▶ _Exercise description_: Count every line in the data below where "stand" occurs, then state that number and nothing more.

▶ _Stored entries_:
──────────

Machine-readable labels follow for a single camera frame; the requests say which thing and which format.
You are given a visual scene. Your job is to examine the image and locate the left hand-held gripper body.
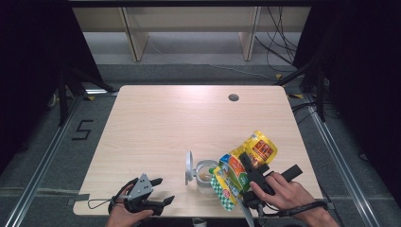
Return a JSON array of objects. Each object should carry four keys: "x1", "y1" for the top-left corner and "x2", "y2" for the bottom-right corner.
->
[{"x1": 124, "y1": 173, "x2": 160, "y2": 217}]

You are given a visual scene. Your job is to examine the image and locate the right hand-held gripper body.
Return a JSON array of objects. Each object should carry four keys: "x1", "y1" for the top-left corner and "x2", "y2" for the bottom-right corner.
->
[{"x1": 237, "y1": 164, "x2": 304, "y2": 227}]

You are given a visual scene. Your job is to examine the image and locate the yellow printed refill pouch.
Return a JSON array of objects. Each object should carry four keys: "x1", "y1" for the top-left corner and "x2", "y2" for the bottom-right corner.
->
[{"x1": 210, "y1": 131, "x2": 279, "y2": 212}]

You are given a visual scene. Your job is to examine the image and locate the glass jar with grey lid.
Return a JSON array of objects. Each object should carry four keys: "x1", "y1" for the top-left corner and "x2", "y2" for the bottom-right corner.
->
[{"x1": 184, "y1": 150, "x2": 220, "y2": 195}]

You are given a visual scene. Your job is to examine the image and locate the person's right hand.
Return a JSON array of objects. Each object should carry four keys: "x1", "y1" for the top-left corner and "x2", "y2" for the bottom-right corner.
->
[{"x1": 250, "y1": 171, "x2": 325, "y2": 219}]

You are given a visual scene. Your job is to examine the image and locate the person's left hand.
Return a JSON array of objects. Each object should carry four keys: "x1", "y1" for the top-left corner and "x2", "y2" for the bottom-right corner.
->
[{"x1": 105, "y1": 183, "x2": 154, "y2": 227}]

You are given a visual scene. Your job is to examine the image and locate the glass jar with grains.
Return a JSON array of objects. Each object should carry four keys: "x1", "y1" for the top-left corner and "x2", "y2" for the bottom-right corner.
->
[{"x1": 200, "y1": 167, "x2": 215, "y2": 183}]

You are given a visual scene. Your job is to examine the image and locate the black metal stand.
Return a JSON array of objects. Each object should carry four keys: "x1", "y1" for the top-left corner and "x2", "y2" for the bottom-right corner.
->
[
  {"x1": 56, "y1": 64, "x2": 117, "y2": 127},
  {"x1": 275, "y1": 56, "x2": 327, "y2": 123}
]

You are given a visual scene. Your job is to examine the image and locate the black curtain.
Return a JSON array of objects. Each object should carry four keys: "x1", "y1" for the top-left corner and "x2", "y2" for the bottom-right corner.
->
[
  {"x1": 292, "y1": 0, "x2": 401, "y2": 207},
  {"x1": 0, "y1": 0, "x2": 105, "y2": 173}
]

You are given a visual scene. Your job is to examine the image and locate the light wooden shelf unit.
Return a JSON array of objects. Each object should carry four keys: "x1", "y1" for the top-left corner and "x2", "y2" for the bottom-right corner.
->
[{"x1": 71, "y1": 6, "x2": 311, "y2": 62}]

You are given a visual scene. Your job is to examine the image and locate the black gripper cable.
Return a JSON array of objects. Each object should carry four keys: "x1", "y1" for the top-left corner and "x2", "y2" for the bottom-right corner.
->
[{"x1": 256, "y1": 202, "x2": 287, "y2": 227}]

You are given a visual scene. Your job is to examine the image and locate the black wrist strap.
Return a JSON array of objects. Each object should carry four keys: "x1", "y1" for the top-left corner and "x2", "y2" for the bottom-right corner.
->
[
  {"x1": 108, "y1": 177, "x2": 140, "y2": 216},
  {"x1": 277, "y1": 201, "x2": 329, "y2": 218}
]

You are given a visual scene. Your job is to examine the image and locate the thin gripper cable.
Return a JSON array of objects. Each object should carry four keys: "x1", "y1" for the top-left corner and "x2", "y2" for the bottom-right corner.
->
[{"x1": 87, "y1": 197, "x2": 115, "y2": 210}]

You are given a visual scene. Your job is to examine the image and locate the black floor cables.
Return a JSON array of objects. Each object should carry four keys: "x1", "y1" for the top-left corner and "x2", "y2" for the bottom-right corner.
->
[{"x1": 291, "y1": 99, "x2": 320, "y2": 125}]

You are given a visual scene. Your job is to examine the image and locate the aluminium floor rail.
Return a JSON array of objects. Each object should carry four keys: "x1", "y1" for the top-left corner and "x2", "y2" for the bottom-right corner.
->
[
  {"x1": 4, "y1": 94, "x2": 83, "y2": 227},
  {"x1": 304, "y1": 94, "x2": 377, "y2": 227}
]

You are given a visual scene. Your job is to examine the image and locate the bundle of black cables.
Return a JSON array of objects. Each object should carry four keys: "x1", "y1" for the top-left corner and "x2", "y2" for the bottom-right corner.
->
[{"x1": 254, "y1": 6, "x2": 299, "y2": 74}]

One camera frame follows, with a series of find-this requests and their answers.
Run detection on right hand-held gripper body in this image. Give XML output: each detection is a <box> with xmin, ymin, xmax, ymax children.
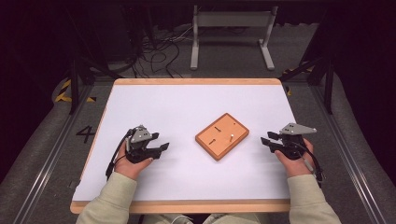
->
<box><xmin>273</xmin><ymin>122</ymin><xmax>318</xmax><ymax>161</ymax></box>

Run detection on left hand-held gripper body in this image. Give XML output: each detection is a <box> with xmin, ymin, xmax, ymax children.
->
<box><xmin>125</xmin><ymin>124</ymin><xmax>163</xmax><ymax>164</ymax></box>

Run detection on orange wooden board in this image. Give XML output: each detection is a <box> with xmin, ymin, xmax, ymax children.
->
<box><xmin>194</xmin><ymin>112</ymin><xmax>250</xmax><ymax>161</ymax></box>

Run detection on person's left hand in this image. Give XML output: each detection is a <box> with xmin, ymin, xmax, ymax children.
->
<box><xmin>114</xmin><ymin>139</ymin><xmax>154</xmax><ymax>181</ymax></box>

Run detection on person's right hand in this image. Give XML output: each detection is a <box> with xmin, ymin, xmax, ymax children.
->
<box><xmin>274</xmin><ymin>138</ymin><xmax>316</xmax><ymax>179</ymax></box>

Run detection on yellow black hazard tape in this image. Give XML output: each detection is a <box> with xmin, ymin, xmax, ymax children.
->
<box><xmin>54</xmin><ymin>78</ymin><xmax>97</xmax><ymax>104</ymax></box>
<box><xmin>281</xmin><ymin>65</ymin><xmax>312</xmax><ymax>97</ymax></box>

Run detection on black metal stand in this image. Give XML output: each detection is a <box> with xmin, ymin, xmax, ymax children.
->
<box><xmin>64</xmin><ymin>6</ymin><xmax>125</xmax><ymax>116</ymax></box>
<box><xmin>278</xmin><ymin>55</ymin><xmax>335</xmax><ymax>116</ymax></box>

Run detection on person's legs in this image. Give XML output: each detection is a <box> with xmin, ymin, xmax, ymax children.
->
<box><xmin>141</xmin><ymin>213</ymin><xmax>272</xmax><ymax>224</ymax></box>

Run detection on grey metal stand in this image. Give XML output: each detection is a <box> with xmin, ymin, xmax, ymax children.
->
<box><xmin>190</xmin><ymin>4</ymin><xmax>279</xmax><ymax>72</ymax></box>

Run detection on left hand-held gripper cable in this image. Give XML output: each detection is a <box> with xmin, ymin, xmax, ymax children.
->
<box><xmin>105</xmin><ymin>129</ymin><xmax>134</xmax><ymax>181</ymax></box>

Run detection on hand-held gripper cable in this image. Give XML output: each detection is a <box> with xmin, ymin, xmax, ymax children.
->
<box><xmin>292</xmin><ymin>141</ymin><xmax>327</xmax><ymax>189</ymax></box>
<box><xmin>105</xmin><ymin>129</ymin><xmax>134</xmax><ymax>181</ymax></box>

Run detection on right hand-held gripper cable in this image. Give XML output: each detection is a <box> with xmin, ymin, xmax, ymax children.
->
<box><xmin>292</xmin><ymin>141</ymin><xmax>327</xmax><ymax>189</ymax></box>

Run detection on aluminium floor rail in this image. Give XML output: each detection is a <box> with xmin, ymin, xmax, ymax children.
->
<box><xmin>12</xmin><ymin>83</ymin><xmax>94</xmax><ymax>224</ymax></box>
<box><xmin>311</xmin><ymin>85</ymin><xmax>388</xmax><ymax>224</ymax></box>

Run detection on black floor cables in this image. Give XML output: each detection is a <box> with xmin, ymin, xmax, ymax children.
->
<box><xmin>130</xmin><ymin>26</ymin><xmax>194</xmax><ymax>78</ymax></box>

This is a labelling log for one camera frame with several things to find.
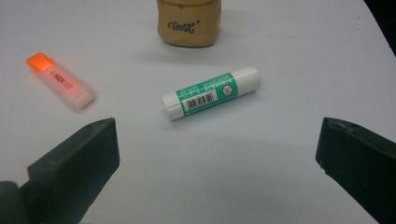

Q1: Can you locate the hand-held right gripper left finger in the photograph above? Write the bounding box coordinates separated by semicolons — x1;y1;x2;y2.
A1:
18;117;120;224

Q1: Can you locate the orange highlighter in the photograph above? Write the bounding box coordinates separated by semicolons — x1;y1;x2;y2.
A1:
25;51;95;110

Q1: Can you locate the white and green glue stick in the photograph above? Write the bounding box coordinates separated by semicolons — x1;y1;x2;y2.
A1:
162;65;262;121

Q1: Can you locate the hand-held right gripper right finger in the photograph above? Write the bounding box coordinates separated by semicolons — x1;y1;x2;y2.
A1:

──────────

▶ _Completed exercise_: 3